- **WORK ORDER**
Write out exactly the lines below starting at the one containing "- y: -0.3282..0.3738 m" and ending at the one containing "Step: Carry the". Omit every picture.

- **EXERCISE INPUTS**

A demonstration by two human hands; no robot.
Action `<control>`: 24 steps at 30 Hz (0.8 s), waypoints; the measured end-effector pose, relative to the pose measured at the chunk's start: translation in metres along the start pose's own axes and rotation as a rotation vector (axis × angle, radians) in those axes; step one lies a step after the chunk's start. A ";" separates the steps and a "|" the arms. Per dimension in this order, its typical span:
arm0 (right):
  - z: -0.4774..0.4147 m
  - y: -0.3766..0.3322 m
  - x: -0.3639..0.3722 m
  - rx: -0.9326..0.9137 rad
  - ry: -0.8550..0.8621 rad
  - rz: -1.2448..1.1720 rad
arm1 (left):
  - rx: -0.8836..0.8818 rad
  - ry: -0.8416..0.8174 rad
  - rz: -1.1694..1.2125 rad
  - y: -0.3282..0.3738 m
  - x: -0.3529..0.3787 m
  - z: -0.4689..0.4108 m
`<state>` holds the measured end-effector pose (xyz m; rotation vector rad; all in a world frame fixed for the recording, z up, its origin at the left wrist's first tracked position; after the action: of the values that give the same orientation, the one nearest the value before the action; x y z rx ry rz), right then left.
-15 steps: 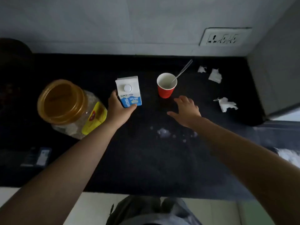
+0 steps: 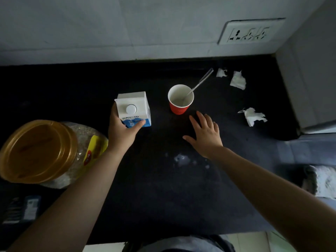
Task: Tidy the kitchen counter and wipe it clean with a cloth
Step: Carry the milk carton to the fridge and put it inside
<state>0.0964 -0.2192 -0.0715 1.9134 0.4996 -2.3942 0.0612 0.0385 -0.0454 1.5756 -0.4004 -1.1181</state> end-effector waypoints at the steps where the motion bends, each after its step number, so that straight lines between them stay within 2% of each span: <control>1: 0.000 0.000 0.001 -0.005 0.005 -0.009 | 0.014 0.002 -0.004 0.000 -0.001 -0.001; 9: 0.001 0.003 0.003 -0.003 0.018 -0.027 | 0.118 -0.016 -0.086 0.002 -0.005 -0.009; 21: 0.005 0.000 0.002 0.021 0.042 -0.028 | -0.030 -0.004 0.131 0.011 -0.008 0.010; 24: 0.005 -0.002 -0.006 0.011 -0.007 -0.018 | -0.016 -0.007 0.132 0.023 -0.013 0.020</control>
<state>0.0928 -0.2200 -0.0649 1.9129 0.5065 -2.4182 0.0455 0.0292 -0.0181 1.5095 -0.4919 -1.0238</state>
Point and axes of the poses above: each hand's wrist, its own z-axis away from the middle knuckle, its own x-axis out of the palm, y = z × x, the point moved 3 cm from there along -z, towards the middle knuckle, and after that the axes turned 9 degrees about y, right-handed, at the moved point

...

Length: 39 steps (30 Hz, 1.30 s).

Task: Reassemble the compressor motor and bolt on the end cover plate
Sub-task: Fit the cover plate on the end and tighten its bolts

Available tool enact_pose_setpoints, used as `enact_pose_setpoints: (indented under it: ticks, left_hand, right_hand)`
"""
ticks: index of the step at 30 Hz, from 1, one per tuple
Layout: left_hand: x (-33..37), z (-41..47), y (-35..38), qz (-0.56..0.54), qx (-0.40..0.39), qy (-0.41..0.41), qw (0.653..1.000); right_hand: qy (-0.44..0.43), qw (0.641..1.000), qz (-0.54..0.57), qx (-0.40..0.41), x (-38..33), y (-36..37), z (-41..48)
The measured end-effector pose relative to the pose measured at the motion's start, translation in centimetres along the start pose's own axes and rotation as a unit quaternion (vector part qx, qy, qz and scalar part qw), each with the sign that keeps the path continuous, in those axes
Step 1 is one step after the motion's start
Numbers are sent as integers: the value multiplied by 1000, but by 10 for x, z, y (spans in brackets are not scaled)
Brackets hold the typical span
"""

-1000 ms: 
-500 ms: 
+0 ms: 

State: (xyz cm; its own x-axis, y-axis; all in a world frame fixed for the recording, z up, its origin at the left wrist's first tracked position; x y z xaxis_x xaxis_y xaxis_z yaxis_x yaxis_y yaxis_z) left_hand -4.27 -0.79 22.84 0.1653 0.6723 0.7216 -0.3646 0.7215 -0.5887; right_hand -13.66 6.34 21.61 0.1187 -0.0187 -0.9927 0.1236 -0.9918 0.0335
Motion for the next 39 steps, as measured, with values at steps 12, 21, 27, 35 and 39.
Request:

- **FINISHED TASK**
  - y: -0.3282..0.3738 m
  - x: -0.3529..0.3787 m
  - z: -0.4689..0.4108 m
`<state>` holds the measured end-effector pose (xyz m; rotation vector rad; all in a world frame fixed for the recording, z up, its origin at the left wrist's first tracked position; after the action: of the values that give the same orientation, the one nearest the value before the action; x y z rx ry rz), right then left.
-15 steps: 
+0 steps: 
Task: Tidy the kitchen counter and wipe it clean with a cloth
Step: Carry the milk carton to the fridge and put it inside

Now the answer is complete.